• _What to produce_:
Each line below from the line with "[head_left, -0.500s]" to the line with "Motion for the" must be copied exactly, including those two, and no picture may appear in the copy.

• _Data to examine_:
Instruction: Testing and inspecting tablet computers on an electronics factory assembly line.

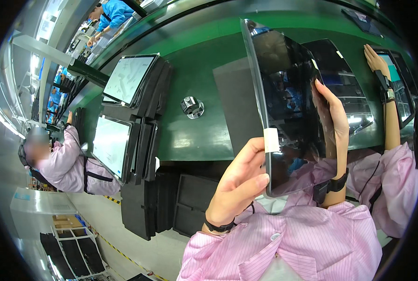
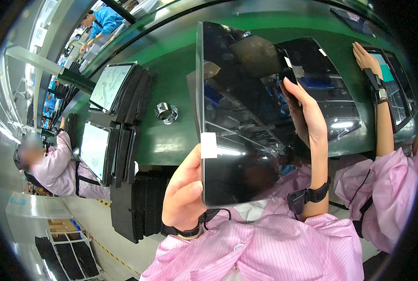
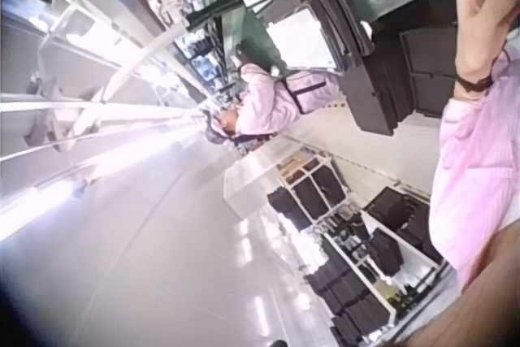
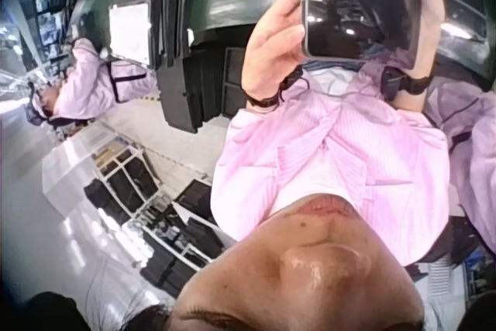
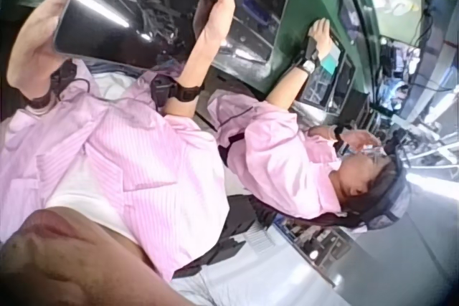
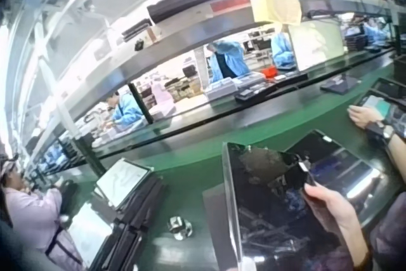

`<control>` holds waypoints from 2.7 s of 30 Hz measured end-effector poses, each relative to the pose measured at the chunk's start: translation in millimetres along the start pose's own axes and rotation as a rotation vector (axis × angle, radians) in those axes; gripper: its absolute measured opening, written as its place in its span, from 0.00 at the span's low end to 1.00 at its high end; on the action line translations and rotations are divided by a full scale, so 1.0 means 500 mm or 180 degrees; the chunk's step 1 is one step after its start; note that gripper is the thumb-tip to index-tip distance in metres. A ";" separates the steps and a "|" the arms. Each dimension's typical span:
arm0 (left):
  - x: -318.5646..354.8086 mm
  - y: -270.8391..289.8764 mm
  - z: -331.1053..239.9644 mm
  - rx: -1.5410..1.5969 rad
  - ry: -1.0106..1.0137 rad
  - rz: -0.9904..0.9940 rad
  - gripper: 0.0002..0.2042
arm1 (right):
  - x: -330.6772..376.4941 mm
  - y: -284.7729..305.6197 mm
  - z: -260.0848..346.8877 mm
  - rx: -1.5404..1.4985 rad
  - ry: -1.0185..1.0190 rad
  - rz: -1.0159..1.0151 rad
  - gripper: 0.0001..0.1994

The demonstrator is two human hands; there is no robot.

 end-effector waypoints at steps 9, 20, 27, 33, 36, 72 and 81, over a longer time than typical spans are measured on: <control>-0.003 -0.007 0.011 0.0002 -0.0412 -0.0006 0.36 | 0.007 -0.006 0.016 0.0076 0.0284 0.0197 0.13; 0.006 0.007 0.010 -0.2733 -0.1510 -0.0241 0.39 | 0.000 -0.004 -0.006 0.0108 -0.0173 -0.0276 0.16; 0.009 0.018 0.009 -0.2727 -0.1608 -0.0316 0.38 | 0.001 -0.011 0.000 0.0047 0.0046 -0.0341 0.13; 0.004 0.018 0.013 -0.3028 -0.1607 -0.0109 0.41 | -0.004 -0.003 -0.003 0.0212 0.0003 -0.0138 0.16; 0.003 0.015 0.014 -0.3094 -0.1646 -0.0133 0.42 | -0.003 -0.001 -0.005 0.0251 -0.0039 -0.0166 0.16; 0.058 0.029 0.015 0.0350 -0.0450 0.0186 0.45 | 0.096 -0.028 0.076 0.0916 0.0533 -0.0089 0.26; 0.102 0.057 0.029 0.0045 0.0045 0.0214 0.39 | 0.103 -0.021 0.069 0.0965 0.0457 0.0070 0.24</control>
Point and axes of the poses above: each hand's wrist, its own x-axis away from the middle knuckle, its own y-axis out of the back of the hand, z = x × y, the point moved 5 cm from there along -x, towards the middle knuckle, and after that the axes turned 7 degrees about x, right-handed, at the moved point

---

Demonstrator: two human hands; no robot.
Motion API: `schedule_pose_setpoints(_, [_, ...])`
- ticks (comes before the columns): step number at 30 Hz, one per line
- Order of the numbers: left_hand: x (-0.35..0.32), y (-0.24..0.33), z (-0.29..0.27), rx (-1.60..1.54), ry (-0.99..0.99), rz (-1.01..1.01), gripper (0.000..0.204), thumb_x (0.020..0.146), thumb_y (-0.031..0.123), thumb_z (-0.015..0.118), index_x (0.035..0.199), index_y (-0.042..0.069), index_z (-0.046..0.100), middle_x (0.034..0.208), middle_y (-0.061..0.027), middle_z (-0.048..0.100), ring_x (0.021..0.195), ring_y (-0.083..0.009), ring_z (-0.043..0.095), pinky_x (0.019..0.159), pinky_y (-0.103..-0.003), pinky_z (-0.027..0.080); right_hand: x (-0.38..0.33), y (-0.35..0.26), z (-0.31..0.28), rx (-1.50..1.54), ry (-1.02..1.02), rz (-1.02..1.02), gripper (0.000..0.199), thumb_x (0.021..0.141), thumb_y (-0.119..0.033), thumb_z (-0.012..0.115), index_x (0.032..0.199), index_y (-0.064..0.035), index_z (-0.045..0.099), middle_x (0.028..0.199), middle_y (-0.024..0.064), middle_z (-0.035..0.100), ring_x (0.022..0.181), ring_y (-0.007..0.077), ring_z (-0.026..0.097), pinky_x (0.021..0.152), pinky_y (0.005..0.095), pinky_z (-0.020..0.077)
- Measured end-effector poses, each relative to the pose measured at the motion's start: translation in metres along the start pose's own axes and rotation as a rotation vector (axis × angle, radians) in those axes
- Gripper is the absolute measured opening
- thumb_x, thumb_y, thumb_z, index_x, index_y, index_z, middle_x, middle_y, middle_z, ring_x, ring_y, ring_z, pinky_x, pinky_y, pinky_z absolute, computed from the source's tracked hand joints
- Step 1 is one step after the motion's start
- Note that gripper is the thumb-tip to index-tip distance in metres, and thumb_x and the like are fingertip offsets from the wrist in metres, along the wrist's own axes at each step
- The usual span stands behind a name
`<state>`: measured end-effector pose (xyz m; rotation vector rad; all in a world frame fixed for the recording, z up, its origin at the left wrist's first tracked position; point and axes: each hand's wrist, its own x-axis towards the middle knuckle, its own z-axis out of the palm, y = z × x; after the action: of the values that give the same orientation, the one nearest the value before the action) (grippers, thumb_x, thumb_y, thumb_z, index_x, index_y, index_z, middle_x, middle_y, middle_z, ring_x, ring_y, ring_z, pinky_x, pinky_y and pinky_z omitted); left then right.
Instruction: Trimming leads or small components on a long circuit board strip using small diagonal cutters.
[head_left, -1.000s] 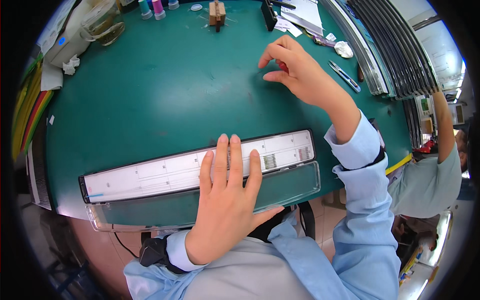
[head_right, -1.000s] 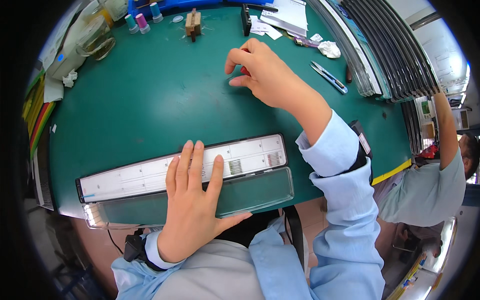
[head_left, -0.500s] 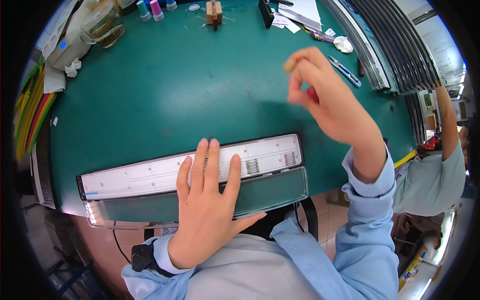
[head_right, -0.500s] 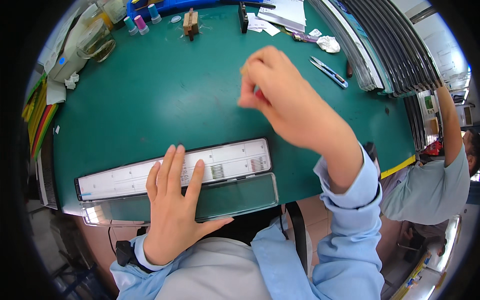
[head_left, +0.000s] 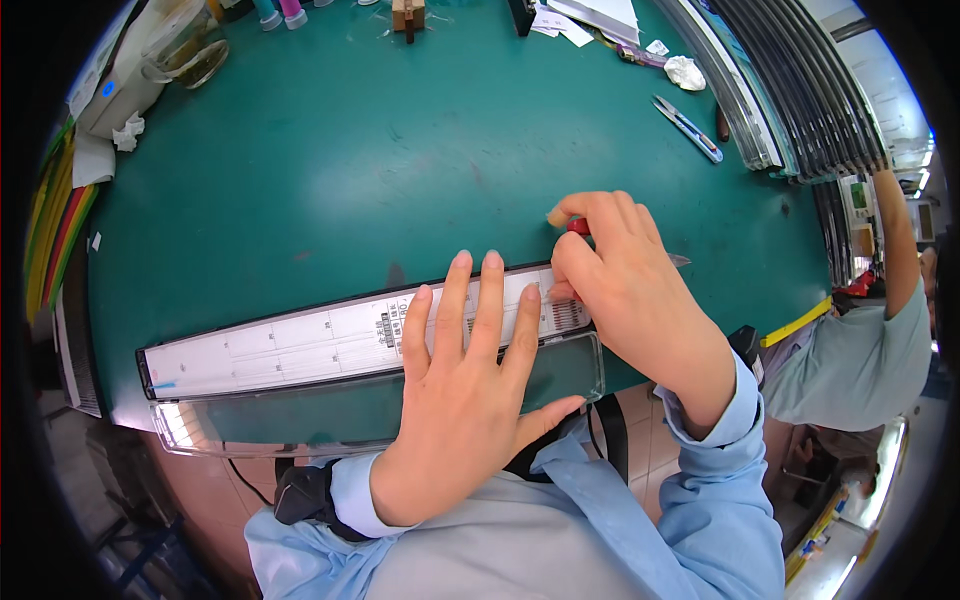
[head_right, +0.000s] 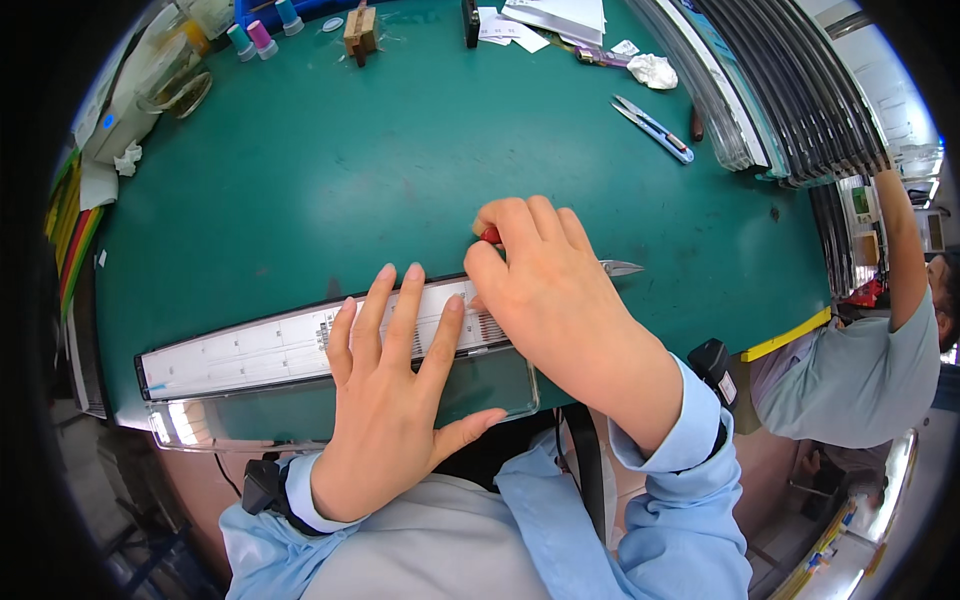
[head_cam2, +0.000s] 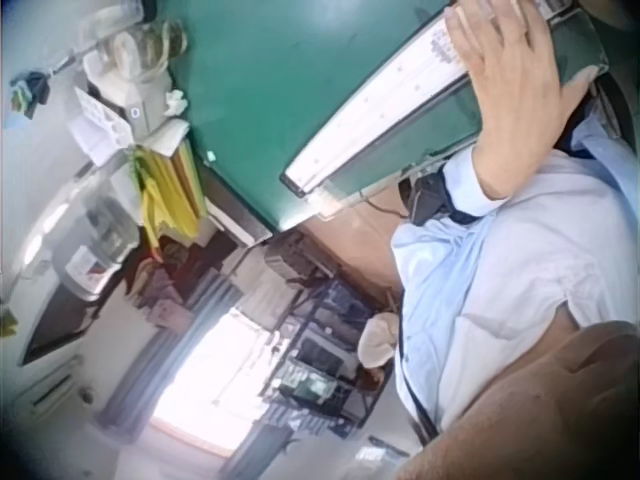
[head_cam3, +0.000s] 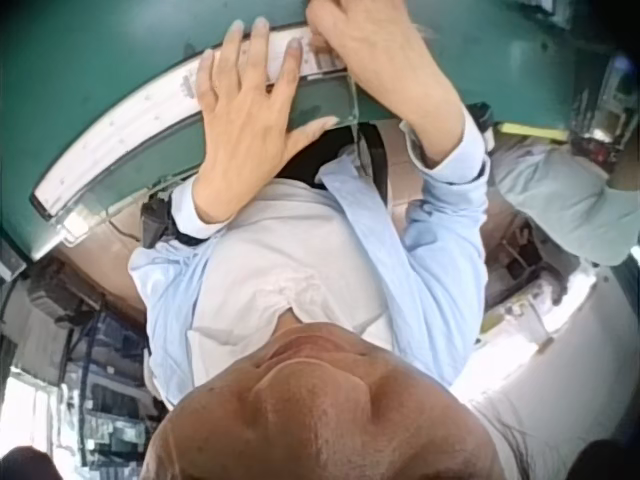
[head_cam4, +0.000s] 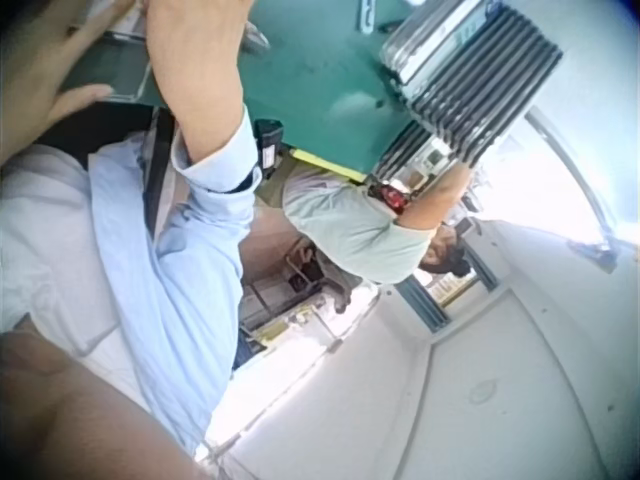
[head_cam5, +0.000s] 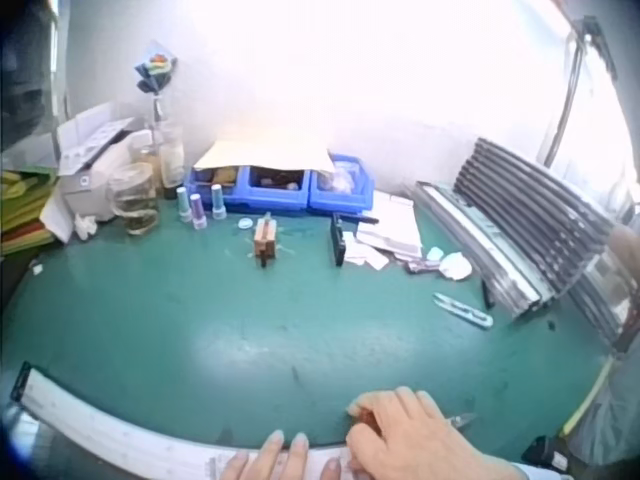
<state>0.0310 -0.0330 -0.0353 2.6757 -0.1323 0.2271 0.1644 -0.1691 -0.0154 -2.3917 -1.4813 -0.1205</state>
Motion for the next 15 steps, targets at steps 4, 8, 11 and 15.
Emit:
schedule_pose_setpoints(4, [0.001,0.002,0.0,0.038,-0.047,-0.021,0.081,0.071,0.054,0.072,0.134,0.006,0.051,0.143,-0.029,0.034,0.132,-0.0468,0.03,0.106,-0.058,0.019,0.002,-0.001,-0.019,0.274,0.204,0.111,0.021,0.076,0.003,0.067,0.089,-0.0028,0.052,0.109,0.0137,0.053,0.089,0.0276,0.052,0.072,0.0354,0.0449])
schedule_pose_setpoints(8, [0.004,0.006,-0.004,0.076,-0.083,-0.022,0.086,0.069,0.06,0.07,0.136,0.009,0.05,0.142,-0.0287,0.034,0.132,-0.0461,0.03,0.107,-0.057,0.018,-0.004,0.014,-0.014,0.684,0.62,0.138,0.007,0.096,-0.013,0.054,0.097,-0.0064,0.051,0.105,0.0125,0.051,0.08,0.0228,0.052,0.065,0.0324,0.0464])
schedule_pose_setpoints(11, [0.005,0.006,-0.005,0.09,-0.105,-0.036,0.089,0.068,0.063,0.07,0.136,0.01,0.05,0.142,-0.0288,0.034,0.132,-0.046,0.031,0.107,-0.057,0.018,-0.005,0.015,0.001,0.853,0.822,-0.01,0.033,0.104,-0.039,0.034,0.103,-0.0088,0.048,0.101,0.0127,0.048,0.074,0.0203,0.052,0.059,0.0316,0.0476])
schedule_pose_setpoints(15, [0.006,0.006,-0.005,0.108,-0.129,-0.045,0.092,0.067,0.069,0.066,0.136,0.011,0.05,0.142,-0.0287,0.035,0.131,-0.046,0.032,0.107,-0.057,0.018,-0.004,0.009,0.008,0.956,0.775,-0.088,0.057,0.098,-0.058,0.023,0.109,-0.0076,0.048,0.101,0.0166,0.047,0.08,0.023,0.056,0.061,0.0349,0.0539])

• _Exercise solution_:
[head_left, -0.500s] 
[head_right, -0.500s] 
[head_left, +0.000s] 
[head_right, +0.000s] 
[head_cam2, +0.000s] 
[head_cam3, +0.000s] 
[head_cam4, +0.000s] 
[head_cam5, +0.000s] 
<state>0.0310 -0.0330 -0.0353 2.6757 -0.1323 0.2271 0.1644 -0.1691 -0.0154 -2.3917 -1.4813 -0.1205</state>
Motion for the next 15 steps, targets at steps 4, 8, 11 and 15.

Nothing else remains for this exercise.